[Exercise]: Exactly reproduce the lines beginning with the line that includes "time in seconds" and ending with the last line of the data.

[Raw data]:
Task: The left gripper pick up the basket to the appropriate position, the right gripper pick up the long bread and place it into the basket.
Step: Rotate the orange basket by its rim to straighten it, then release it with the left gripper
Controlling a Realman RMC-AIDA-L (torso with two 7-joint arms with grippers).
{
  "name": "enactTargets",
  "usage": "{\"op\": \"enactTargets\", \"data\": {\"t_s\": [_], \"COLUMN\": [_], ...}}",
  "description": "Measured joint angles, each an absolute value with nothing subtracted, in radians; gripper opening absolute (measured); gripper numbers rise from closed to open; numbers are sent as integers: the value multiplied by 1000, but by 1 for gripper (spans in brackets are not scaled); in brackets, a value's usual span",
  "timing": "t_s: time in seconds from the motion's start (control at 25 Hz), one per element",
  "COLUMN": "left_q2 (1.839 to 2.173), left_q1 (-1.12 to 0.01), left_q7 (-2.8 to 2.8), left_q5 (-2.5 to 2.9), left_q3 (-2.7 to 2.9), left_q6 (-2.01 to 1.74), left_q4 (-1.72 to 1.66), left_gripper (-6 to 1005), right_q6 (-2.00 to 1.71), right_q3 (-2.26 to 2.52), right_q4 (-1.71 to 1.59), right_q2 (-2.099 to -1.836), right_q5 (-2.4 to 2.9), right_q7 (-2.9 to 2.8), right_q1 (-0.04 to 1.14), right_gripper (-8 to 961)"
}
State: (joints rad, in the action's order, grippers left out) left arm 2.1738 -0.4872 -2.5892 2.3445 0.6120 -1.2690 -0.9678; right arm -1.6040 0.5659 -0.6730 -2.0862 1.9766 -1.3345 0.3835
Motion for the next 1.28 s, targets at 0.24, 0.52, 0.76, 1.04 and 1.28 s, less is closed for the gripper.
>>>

[Exercise response]:
  "timing": "t_s: time in seconds from the motion's start (control at 25 Hz), one per element",
  "COLUMN": "left_q2 (1.839 to 2.173), left_q1 (-1.12 to 0.01), left_q7 (-2.8 to 2.8), left_q5 (-2.5 to 2.9), left_q3 (-2.7 to 2.9), left_q6 (-2.01 to 1.74), left_q4 (-1.72 to 1.66), left_gripper (-6 to 1005), right_q6 (-2.00 to 1.71), right_q3 (-2.26 to 2.52), right_q4 (-1.71 to 1.59), right_q2 (-2.099 to -1.836), right_q5 (-2.4 to 2.9), right_q7 (-2.9 to 2.8), right_q1 (-0.04 to 1.14), right_gripper (-8 to 961)"
}
State: (joints rad, in the action's order, grippers left out) left arm 2.1738 -0.4872 -2.5892 2.3445 0.6120 -1.2690 -0.9678; right arm -1.6040 0.5659 -0.6730 -2.0862 1.9766 -1.3345 0.3835
Motion for the next 1.28 s, targets at 0.24, 0.52, 0.76, 1.04 and 1.28 s, less is closed for the gripper.
>>>

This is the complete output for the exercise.